::: Provided information :::
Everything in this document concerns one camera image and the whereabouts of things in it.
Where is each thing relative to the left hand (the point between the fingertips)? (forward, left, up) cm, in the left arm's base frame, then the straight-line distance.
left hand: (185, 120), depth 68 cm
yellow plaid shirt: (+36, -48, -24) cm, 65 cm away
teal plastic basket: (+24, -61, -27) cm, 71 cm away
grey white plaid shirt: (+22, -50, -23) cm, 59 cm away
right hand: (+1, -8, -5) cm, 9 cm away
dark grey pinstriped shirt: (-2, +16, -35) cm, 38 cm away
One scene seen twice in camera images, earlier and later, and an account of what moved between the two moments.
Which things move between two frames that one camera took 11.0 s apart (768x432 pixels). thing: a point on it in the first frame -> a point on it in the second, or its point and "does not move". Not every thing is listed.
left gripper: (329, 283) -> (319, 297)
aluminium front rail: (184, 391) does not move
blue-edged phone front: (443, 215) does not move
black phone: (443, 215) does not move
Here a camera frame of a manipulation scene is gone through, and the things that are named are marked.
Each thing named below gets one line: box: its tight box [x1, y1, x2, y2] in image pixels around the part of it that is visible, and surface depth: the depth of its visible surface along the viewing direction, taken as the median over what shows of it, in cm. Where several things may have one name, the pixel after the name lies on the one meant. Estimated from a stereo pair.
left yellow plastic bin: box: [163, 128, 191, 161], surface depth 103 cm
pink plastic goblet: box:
:::
Action item: Write out the whole listing exactly.

Task answer:
Everything in this document concerns one camera image and the whereabouts of things in it.
Where is each thing relative to the left hand (the point between the fingertips)? (forward, left, up) cm, in the left arm's base frame, then the straight-line distance.
left hand: (185, 120), depth 68 cm
yellow plaid shirt: (+36, -48, -24) cm, 65 cm away
teal plastic basket: (+24, -61, -27) cm, 71 cm away
grey white plaid shirt: (+22, -50, -23) cm, 59 cm away
right hand: (+1, -8, -5) cm, 9 cm away
dark grey pinstriped shirt: (-2, +16, -35) cm, 38 cm away
One scene seen twice in camera images, earlier and later, and an account of what moved between the two moments.
Which things move between two frames that one camera took 11.0 s apart (768x432 pixels). thing: a point on it in the first frame -> a point on it in the second, or its point and "does not move". Not every thing is listed.
left gripper: (329, 283) -> (319, 297)
aluminium front rail: (184, 391) does not move
blue-edged phone front: (443, 215) does not move
black phone: (443, 215) does not move
Here a camera frame of a manipulation scene is gone through, and the things that are named are marked.
Each thing named below gets one line: box: its tight box [x1, y1, x2, y2] in image pixels around the part of it that is visible, and surface depth: the depth of its visible surface along the viewing direction, taken as the median over what shows of it, in cm. Where several things may have one name, the pixel after the name lies on the one meant. Estimated from a stereo pair.
left yellow plastic bin: box: [163, 128, 191, 161], surface depth 103 cm
pink plastic goblet: box:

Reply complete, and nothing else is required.